Respiratory Disease in the Immunosuppressed Patient
- James H. Shelhamer, MD;
- Galen B. Toews, MD;
- Henry Masur, MD;
- Anthony F. Suffredini, MD;
- Philip A. Pizzo, MD;
- Thomas J. Walsh, MD; and
- David K. Henderson, MD
Abstract
▪ Pulmonary complications, both infectious and non-infectious, are an important cause of morbidity in patients with various types of immunosuppression. The appropriate response to these clinical problems requires an understanding of pulmonary host defense and of the various types of systemic immunosuppression. Infectious and noninfectious pulmonary complications may vary according to the type of immunosuppression as well as to the degree and duration of immunosuppression. Appropriate clinical management also requires an understanding of the clinical problems commonly seen in specific groups of immunosuppressed patients and an understanding of the sensitivity, specificity, and potential complications associated with the available diagnostic approaches to those patients.
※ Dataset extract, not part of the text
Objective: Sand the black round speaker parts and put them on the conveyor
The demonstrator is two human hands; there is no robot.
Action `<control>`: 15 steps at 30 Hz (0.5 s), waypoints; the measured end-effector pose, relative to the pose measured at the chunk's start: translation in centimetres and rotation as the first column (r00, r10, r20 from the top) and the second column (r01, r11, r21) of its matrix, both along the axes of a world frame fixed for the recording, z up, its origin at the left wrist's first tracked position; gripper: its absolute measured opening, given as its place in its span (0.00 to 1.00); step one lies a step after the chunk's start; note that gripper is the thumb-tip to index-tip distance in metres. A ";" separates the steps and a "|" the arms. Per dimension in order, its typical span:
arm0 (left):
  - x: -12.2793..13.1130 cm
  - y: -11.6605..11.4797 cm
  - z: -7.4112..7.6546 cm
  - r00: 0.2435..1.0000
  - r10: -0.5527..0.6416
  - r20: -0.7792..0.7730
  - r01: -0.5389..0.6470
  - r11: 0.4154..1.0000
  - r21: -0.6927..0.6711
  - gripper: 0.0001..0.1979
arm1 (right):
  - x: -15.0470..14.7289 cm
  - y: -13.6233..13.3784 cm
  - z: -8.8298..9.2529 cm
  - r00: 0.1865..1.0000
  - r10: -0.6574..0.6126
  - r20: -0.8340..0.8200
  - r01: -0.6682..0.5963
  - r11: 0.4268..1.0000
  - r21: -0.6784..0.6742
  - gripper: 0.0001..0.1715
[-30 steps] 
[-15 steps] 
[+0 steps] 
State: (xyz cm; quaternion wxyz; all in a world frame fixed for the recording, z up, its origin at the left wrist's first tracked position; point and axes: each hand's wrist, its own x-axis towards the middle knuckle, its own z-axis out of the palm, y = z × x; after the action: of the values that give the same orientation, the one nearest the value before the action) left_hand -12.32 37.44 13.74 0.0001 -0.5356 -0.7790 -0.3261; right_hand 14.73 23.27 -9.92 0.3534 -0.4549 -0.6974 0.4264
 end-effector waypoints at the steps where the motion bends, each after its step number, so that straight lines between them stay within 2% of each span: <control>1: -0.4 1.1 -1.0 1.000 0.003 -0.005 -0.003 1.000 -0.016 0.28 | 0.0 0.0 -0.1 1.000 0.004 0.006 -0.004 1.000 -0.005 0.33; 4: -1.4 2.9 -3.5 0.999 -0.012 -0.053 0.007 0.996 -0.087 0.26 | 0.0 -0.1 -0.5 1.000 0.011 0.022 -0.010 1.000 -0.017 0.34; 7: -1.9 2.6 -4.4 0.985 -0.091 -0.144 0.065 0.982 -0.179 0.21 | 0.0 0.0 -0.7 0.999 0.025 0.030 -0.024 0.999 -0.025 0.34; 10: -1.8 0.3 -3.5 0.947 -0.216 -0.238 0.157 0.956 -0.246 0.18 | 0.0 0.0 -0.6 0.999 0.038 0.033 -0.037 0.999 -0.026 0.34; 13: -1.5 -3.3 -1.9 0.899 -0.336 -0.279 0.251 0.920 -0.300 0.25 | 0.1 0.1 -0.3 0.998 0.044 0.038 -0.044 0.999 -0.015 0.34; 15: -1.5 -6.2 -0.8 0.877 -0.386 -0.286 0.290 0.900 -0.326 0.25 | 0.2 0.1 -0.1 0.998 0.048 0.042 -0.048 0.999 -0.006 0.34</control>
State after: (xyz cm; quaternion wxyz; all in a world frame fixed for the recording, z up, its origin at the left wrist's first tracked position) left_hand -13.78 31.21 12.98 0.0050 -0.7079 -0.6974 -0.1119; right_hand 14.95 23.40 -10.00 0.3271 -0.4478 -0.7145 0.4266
Because respiratory disease in these patient groups may progress rapidly to respiratory failure, an expeditious evaluation based on the knowledge of likely causes of respiratory disease and prompt specific or empiric therapy are indicated. Specific sets of algorithms for the evaluation of both focal and diffuse pulmonary disease may facilitate such an evaluation. In addition, an aggressive approach to the prevention of pulmonary disease including immunization, prophylaxis, and immunomodulation (for example, colony stimulating factors) may be warranted in specific subgroups at risk.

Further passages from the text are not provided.